- Your assignment
The lines of the records that include "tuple" should all be copied.

[Collected data entries]
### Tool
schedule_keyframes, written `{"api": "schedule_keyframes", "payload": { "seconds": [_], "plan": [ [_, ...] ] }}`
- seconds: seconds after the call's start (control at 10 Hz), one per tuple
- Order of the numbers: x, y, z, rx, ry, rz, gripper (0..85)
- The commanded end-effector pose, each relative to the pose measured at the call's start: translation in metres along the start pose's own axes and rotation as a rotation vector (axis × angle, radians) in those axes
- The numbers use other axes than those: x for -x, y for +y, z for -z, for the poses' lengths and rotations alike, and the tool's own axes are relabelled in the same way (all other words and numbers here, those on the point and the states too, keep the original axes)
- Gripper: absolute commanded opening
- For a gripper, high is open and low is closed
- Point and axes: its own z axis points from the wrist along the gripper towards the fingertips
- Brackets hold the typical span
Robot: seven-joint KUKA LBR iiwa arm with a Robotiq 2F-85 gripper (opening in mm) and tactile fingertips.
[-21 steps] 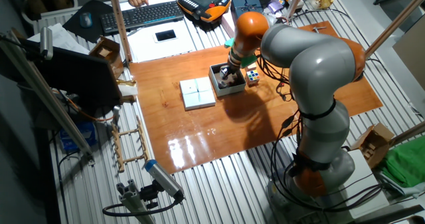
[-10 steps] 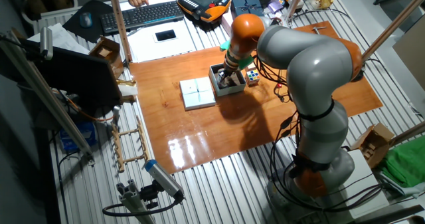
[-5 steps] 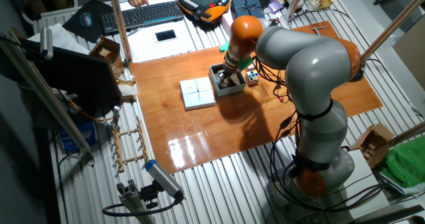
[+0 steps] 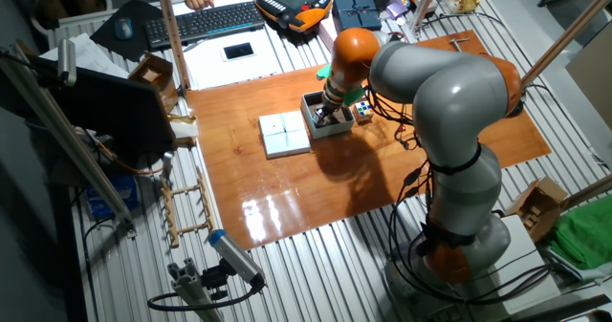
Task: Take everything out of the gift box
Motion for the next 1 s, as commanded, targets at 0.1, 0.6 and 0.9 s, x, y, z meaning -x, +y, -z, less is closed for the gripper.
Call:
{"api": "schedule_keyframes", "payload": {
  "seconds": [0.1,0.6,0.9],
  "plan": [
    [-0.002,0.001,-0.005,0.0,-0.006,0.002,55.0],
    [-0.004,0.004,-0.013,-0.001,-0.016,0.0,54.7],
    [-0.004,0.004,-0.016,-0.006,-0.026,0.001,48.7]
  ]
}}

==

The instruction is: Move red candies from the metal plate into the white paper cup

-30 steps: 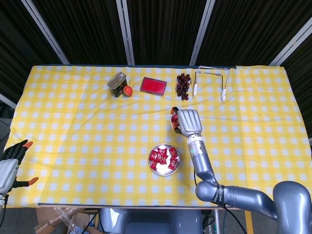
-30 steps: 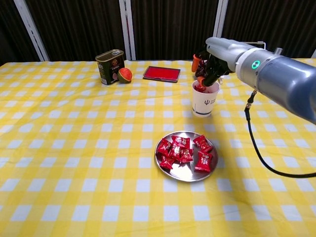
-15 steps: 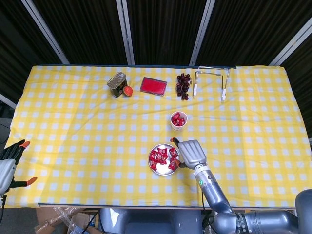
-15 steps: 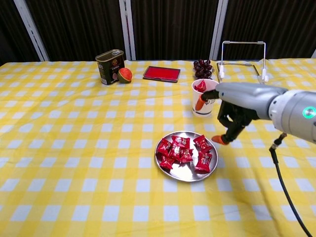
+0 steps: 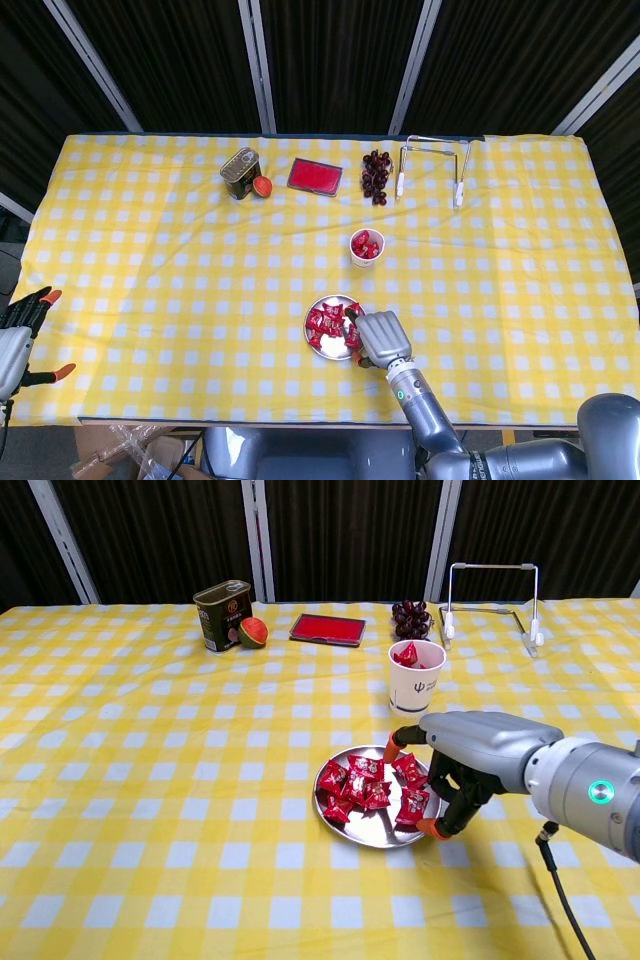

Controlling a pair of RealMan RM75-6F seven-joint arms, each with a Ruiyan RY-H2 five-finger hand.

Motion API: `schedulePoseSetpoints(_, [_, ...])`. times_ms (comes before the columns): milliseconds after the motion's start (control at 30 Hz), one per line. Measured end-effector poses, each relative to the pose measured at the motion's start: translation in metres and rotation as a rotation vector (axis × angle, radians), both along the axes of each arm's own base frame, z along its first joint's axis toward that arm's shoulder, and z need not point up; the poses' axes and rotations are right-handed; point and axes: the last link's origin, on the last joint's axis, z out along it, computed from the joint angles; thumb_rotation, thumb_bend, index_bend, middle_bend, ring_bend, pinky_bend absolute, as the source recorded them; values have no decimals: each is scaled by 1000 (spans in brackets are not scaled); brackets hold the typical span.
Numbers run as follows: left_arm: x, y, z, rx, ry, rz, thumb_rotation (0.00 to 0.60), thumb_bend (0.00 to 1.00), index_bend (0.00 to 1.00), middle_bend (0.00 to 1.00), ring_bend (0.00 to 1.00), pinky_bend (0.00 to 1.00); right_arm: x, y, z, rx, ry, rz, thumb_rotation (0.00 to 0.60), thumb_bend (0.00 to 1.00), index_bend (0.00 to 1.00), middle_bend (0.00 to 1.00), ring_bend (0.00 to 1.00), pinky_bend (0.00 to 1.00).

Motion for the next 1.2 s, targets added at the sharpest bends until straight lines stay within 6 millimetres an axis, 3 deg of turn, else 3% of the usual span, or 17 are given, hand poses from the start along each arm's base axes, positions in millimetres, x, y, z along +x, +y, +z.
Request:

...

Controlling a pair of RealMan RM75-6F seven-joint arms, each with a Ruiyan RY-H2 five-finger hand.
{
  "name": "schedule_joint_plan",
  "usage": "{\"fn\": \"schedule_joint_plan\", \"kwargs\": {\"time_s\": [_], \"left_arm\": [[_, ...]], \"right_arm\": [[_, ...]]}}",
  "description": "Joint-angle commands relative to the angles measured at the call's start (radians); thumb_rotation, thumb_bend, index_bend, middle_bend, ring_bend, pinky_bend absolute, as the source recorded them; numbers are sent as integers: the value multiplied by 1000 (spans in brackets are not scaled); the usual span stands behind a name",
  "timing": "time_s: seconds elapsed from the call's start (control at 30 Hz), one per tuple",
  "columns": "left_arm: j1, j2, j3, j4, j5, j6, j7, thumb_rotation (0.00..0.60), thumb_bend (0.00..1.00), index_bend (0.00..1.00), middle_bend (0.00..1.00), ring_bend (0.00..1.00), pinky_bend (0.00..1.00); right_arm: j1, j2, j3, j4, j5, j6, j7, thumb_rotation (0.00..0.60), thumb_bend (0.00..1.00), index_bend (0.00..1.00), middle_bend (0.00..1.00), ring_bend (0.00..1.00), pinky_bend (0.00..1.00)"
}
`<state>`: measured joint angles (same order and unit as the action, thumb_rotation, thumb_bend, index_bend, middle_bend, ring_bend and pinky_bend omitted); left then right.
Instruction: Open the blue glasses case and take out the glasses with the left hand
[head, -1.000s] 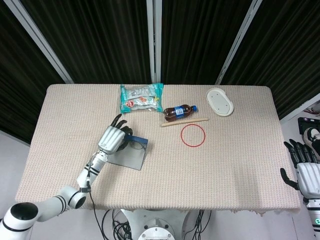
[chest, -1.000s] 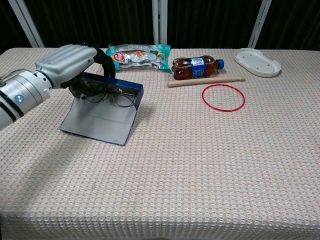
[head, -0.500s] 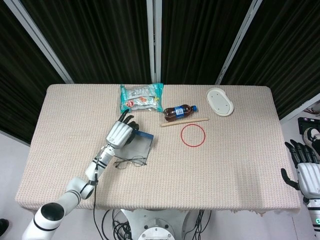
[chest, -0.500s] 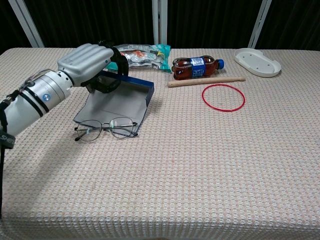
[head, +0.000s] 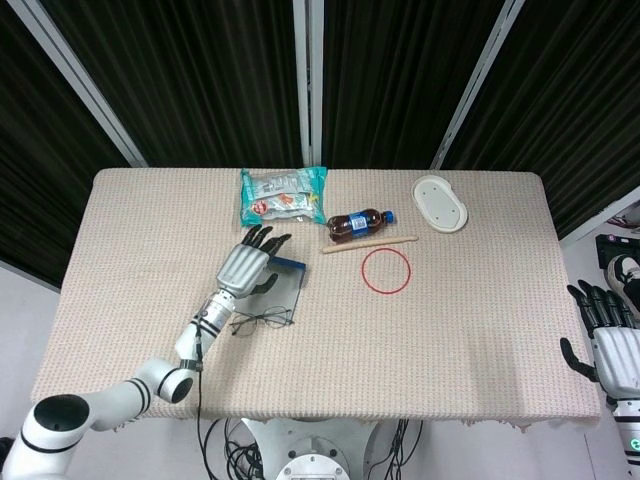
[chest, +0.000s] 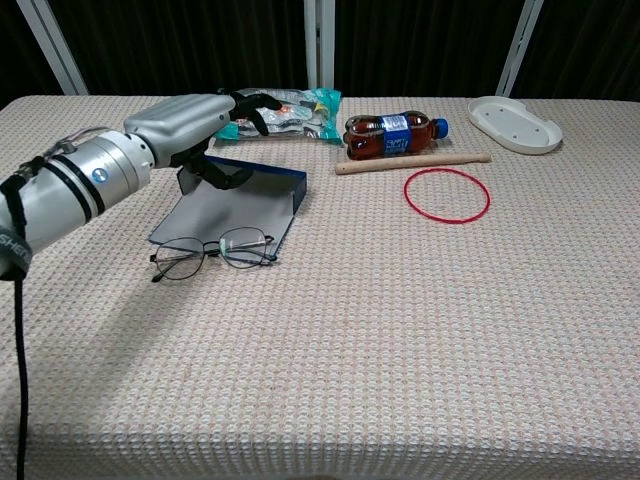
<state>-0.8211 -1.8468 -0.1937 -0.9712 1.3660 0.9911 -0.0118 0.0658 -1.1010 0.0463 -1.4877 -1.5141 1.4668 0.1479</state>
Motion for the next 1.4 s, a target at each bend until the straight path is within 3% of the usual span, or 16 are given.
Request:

- Expected output
- seconds: seconds after the call's start (control at 10 Hz), one per tuple
  "timing": "time_s: seconds elapsed from the call's start (control at 30 Hz), one per tuple",

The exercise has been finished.